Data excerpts
------------------------

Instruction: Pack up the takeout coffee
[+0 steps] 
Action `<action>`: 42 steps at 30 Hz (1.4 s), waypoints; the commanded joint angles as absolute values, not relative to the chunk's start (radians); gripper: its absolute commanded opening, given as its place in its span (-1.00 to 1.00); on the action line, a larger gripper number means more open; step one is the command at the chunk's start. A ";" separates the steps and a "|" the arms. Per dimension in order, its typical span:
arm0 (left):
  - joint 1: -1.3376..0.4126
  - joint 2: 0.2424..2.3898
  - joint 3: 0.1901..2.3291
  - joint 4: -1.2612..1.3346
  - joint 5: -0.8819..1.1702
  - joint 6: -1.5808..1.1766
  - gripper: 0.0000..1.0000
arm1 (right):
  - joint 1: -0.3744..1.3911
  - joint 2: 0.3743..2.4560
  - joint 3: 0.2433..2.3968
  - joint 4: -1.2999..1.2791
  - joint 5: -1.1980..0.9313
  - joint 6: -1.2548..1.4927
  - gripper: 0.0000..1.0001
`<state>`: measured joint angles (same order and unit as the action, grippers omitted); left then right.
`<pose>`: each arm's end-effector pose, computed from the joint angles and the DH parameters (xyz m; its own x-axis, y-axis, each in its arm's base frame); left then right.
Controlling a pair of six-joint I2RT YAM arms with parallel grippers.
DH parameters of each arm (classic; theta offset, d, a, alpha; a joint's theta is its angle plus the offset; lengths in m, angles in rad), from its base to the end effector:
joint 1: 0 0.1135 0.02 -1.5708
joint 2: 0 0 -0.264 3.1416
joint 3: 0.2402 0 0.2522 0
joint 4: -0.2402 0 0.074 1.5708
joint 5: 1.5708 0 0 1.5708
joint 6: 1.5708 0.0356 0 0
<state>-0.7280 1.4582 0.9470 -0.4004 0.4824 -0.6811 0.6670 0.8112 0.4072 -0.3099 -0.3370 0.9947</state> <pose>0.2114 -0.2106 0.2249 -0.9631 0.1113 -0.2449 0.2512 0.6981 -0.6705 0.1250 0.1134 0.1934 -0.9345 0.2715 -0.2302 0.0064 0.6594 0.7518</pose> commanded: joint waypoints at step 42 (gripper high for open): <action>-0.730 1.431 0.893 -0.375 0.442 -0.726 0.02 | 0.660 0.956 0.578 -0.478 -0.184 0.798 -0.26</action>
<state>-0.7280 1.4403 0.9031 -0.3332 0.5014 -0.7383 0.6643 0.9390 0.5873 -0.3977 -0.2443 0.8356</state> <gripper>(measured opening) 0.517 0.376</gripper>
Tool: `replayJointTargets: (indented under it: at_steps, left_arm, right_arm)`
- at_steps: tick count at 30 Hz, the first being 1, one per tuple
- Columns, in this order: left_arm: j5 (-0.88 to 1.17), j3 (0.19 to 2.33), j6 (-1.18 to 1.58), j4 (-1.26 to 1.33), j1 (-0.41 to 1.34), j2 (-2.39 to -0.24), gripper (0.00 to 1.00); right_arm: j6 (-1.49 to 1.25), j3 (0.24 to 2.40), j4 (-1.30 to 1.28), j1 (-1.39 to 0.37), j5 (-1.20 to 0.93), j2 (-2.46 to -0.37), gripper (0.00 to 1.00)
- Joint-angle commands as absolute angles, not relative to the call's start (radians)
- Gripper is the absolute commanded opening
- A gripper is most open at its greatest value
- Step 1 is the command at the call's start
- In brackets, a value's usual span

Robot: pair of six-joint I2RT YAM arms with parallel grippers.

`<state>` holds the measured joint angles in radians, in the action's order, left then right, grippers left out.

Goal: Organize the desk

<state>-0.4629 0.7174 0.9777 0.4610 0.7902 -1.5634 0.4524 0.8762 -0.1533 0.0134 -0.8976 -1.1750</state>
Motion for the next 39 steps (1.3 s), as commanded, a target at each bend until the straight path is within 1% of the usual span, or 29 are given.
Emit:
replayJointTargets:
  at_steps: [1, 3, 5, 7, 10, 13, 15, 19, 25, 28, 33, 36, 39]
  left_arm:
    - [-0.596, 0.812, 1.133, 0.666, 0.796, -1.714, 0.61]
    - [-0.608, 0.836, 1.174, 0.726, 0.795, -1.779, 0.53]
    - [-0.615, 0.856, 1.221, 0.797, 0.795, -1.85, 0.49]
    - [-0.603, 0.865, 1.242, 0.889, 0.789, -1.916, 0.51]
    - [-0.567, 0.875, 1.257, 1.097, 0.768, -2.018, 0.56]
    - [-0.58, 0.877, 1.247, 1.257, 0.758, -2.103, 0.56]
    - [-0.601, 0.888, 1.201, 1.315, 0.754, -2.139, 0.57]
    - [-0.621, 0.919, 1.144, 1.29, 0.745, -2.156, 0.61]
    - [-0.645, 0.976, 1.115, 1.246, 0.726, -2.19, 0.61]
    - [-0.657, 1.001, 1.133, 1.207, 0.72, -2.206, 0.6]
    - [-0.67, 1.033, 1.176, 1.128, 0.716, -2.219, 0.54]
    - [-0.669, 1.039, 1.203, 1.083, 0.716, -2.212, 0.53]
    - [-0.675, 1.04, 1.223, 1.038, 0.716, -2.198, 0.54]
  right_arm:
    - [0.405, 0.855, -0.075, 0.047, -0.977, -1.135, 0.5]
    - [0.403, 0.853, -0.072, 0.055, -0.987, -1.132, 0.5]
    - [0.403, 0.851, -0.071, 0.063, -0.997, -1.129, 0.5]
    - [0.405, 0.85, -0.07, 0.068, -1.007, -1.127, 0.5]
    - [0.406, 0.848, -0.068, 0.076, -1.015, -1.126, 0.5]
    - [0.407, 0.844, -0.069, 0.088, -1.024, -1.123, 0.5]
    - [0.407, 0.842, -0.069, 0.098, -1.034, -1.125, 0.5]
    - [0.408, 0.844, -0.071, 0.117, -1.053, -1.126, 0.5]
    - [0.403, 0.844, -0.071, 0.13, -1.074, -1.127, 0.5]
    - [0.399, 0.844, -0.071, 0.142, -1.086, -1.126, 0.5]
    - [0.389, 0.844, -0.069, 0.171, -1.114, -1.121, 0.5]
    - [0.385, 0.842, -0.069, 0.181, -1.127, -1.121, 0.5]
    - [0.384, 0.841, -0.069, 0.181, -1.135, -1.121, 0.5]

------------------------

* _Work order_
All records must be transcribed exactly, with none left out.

* _Task result_
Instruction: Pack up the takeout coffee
[+0 steps] 
Action `<action>`: 42 steps at 30 Hz (1.4 s), waypoints; the commanded joint angles as absolute values, not relative to the chunk's start (radians); gripper: its absolute commanded opening, given as its place in its span (-1.00 to 1.00); on the action line, a larger gripper number means more open; step one is the command at the chunk's start. A ";" separates the steps and a "|" the arms. Per dimension in order, its typical span:
arm0 (left):
  - joint 1: -1.3376..0.4126
  - joint 2: 0.2424..2.3898
  - joint 3: 0.1901..2.3291
  - joint 4: -1.2612..1.3346
  - joint 5: -0.8819..1.1702
  - joint 6: -1.5808..1.1766
  - gripper: 0.0000..1.0000
arm1 (right):
  - joint 1: -0.3744..1.3911
  - joint 2: 0.3743..2.4560
  - joint 3: 0.2433..2.3968
  - joint 4: -1.2999..1.2791
  - joint 5: -1.1980..0.9313
  - joint 6: -1.2548..1.4927
  - gripper: 0.0000..1.0001
`<state>`: measured joint angles (same order and unit as the action, grippers omitted); left then right.
`<pose>`: each arm's end-effector pose, computed from the joint angles and the DH parameters (xyz m; its own x-axis, y-axis, each in its arm's base frame); left then right.
Controlling a pair of six-joint I2RT YAM arms with parallel grippers.
DH parameters of each arm (classic; theta offset, d, a, alpha; a joint's theta is its angle plus the offset; lengths in m, angles in rad), from its base to the end effector:
joint 1: 0 0.1135 0.02 -1.5708
joint 2: 0 0 -0.264 3.1416
joint 3: 0.2402 0 0.2522 0
joint 4: -0.2402 0 0.074 1.5708
joint 5: 1.5708 0 0 1.5708
joint 6: 1.5708 0.0356 0 0
<state>-0.7280 1.4582 0.9470 -0.4004 0.4824 -0.6811 0.6670 0.8112 0.4072 -0.3099 -0.3370 0.9947</state> <pose>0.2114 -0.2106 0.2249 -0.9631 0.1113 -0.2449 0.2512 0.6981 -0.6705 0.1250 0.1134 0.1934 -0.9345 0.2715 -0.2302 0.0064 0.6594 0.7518</pose> commanded: joint waypoints at step 42 (gripper high for open): <action>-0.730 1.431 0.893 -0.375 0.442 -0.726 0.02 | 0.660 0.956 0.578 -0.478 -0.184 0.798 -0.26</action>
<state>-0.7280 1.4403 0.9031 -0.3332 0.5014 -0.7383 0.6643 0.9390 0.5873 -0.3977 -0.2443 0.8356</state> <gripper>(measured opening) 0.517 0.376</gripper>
Tool: `replayJointTargets: (indented under it: at_steps, left_arm, right_arm)`
- at_steps: tick count at 30 Hz, the first being 1, one per tuple
- Columns, in this order: left_arm: j5 (-0.88 to 1.17), j3 (0.19 to 2.33), j6 (-1.18 to 1.58), j4 (-1.26 to 1.33), j1 (-0.41 to 1.34), j2 (-2.39 to -0.24), gripper (0.00 to 1.00); right_arm: j6 (-1.49 to 1.25), j3 (0.24 to 2.40), j4 (-1.30 to 1.28), j1 (-1.39 to 0.37), j5 (-1.20 to 0.93), j2 (-2.46 to -0.37), gripper (0.00 to 1.00)
- Joint-angle commands as absolute angles, not relative to the call's start (radians)
- Gripper is the absolute commanded opening
- A gripper is most open at its greatest value
- Step 1 is the command at the call's start
- In brackets, a value's usual span

Robot: pair of six-joint I2RT YAM arms with parallel grippers.

`<state>` holds the measured joint angles in radians, in the action's order, left then right, grippers left out.

Goal: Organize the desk

<state>-0.4629 0.7174 0.9777 0.4610 0.7902 -1.5634 0.4524 0.8762 -0.1533 0.0134 -0.8976 -1.1750</state>
Motion for the next 39 steps (1.3 s), as commanded, a target at each bend until the straight path is within 1% of the usual span, or 29 are given.
Emit:
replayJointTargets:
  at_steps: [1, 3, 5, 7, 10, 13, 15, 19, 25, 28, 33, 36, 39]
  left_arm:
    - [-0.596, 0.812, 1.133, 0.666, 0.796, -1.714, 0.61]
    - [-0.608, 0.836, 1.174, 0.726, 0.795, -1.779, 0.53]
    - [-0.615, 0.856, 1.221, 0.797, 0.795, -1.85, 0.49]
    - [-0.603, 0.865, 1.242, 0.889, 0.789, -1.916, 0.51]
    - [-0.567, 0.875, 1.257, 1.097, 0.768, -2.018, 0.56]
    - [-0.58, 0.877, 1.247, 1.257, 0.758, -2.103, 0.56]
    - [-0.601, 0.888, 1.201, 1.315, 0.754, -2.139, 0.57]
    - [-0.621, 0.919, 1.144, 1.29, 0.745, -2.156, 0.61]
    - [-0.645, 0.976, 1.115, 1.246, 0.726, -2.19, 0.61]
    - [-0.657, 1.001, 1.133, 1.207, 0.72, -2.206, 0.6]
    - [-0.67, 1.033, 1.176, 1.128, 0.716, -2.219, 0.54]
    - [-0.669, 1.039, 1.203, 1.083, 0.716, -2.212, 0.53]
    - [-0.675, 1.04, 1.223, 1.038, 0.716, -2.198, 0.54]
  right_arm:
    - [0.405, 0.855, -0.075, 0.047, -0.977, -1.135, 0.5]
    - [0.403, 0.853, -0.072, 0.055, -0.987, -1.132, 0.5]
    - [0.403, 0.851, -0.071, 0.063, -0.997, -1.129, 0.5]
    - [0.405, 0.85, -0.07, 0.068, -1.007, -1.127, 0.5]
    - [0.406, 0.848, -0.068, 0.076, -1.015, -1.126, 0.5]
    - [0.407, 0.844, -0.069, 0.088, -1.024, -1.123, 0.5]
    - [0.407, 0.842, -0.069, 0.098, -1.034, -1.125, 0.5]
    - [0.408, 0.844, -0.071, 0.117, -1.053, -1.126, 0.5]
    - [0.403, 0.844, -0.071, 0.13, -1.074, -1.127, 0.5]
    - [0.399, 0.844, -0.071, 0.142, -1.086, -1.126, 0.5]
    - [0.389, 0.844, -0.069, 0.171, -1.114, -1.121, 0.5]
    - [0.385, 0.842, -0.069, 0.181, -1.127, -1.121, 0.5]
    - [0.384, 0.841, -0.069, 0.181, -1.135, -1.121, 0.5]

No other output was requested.